#### [Task directions]
Using the listing below, extract each line that has the word "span" in it.

#### [Input data]
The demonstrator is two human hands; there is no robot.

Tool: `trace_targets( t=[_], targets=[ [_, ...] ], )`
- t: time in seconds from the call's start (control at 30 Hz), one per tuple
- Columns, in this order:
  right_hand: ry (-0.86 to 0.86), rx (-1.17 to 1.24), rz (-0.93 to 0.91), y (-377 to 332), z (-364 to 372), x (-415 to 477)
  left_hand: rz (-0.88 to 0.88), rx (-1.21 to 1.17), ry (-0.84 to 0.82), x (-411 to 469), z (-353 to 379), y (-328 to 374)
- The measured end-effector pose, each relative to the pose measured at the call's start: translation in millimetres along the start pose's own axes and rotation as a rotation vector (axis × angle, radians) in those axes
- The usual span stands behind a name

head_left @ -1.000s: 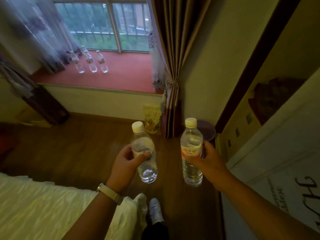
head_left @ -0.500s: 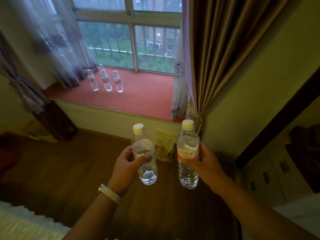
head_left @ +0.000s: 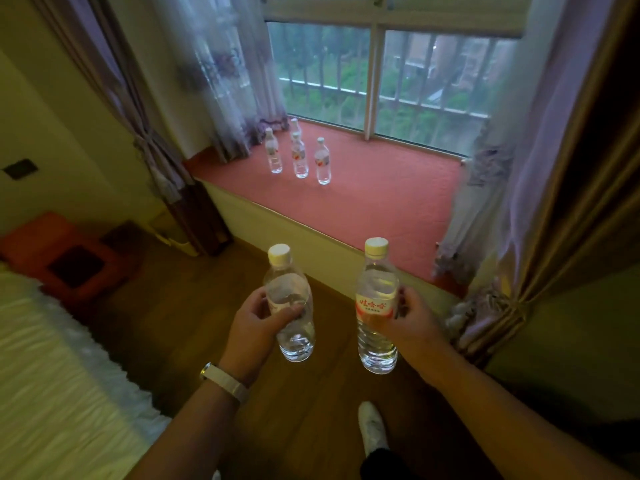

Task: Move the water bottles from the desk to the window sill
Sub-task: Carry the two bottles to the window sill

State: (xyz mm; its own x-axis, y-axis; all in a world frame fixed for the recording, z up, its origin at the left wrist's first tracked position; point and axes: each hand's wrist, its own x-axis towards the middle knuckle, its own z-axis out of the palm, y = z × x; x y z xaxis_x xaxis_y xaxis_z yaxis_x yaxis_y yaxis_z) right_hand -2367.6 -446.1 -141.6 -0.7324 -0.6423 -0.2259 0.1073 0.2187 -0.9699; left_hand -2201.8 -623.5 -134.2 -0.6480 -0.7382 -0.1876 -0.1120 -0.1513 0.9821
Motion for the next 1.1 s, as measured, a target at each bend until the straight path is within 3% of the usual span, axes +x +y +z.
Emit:
trace_targets(
  t=[0.3,0.6,0.77,1.1],
  targets=[
    [-0.213,0.054,0.014,-44.8,5.3,158.3,0.01,0.036,0.158,117.7,25.7,49.3],
    [-0.327,0.032,0.01,-73.4,60.1,255.1,0.047,0.06,0.285,192.4,-21.4,75.1],
    [-0.337,0.019,0.032,-77.9,106.6,304.0,0.022,0.054,0.327,238.4,-66.7,66.8],
    [-0.175,-0.062,0.043,-110.2,226.1,410.3,-0.025,0.024,0.183,394.5,-184.1,61.6]
  ],
)
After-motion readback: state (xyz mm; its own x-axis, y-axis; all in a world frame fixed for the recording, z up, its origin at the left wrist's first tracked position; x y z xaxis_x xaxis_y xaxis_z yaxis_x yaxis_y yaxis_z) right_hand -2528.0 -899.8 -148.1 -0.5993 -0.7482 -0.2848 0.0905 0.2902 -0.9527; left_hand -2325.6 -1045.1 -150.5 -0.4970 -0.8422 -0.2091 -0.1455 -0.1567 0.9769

#### [Reply to the task]
- The usual span stands behind a name
Motion for the next 1.1 s, as measured, a target at each bend until the straight path is within 3% of the usual span, axes +x +y +z.

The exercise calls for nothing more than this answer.